The Lonely

by LittleSpacePrince



Series: Tale Teller's Daily Writing Challenge [1]
Category: Marvel Cinematic Universe, The Avengers (Marvel Movies)
Genre: Angst, Emotional Baggage, Emotional Hurt, Gen, Self-Hatred
Language: English
Status: Completed
Published: 2018-02-01
Updated: 2018-02-01
Packaged: 2019-03-12 10:06:53
Rating: General Audiences
Warnings: No Archive Warnings Apply
Chapters: 1
Words: 657
Publisher: archiveofourown.org
Story URL: https://archiveofourown.org/works/13545117
Author URL: https://archiveofourown.org/users/LittleSpacePrince/pseuds/LittleSpacePrince
Summary: Prompt:"Shit happens. But when your character gets stuck in a room, alone, with the person they hate the most, that shit is going to hit the fan."In which Bruce Banner is alone





	The Lonely

Imagination was a funny thing. Strange, what the imagination could do under extreme stress. Strange, how thresholds could be met and suddenly nothing mattered anymore. Strange, how the black could manifest around him when there was nothing left of him. Strange, how the pain could be so overwhelming that there came a peace in it. There was a lull, a numb, and he stopped fighting against it. Instead, he surrendered, and fell to his knees, alone. 

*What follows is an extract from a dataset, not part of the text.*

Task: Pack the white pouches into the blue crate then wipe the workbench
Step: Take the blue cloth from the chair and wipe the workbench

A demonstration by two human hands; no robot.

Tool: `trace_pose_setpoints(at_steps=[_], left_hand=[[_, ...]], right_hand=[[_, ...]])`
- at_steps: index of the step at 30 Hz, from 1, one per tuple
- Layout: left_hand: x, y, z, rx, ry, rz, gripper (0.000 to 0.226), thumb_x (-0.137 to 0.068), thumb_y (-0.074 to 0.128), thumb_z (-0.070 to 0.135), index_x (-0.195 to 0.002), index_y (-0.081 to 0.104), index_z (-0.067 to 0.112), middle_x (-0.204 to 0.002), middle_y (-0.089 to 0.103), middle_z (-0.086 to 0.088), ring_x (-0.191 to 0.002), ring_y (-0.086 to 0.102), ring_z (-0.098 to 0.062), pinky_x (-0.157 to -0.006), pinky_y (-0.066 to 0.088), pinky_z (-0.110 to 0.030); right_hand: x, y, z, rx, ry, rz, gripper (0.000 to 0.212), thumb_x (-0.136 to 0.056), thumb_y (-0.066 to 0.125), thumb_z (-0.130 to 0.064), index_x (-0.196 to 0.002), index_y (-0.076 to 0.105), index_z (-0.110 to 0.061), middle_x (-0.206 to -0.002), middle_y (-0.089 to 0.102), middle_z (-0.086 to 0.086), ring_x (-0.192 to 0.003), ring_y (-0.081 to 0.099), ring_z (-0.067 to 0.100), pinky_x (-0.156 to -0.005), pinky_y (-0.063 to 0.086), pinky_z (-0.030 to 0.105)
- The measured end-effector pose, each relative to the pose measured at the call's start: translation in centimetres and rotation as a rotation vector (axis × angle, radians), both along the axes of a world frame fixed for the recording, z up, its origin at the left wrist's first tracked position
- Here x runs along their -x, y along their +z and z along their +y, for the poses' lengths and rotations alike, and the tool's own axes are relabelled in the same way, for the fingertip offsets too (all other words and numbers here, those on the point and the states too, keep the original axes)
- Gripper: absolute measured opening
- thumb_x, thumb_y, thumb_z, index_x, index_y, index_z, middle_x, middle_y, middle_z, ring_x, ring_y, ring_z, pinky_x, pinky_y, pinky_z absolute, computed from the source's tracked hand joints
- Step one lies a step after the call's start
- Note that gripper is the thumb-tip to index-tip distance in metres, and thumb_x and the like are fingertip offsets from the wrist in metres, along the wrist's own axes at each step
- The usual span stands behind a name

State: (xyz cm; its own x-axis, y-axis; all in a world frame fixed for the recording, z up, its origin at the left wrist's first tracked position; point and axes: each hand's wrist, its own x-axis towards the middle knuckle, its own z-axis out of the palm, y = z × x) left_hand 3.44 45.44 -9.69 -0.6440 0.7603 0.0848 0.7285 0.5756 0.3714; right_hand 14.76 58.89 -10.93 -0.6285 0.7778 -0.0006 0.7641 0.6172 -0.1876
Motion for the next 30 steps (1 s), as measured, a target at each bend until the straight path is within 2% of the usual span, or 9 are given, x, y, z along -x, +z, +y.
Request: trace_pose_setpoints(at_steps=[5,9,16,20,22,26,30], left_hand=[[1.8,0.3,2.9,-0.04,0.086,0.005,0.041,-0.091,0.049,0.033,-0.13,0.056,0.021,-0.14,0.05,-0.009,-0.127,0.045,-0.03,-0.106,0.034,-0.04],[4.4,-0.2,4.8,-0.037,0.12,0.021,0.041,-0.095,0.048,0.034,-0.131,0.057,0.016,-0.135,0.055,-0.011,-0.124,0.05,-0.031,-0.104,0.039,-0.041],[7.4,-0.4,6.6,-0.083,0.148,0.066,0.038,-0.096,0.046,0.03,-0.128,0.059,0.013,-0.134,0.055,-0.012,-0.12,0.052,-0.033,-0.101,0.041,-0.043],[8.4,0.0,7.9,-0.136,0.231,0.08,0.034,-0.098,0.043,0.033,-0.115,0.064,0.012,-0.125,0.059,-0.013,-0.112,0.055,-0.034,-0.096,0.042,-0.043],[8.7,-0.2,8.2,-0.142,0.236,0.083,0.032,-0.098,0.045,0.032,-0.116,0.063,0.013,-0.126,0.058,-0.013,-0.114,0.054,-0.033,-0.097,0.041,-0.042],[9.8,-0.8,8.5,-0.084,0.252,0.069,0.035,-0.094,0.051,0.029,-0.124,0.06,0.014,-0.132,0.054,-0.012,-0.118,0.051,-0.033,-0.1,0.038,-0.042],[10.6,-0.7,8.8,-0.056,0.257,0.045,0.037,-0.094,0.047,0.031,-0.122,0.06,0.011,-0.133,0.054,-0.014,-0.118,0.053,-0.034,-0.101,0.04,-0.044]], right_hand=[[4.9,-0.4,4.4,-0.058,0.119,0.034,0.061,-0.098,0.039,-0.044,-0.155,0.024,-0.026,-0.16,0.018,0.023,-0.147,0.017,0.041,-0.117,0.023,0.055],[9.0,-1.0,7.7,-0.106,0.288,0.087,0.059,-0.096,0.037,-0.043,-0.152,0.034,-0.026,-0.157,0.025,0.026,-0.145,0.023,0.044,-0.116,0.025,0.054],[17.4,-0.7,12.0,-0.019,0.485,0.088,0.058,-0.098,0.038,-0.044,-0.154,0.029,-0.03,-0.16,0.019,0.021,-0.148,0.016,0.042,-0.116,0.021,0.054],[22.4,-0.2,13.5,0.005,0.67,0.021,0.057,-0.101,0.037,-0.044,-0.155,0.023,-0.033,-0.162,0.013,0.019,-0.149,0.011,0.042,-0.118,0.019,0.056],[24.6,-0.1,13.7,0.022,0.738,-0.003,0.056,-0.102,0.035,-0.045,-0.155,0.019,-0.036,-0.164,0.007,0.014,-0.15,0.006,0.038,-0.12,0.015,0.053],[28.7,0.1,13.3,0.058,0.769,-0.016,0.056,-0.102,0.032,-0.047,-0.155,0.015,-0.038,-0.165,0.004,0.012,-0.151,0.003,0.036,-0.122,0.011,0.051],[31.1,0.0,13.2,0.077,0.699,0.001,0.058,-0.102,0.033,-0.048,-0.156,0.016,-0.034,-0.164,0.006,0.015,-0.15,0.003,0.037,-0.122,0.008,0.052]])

How long would it be until he saw the light of day again? How long until he was set free of this cage, until he could control his own body again? Years? Decades? _Ever?_ These moments of consciousness were few and far between, and hardly ever pretty. Sometimes there were memories, hallucinations to keep him company, driven mad with the quiet. But most of the time, it was just silence. Silence, and wondering. 

It didn't used to be this way. Back when it was hours instead of years, when he had control of the beast that lurked inside of him, it had been so loud. Like screaming static, violent and pulsing in his ears, burning like acid in his brain. There were flashes, like watching through the eyes of someone else, unable to stop them or change them. But now, it was just silent complacency, an inability to break free from the chains that bound him here.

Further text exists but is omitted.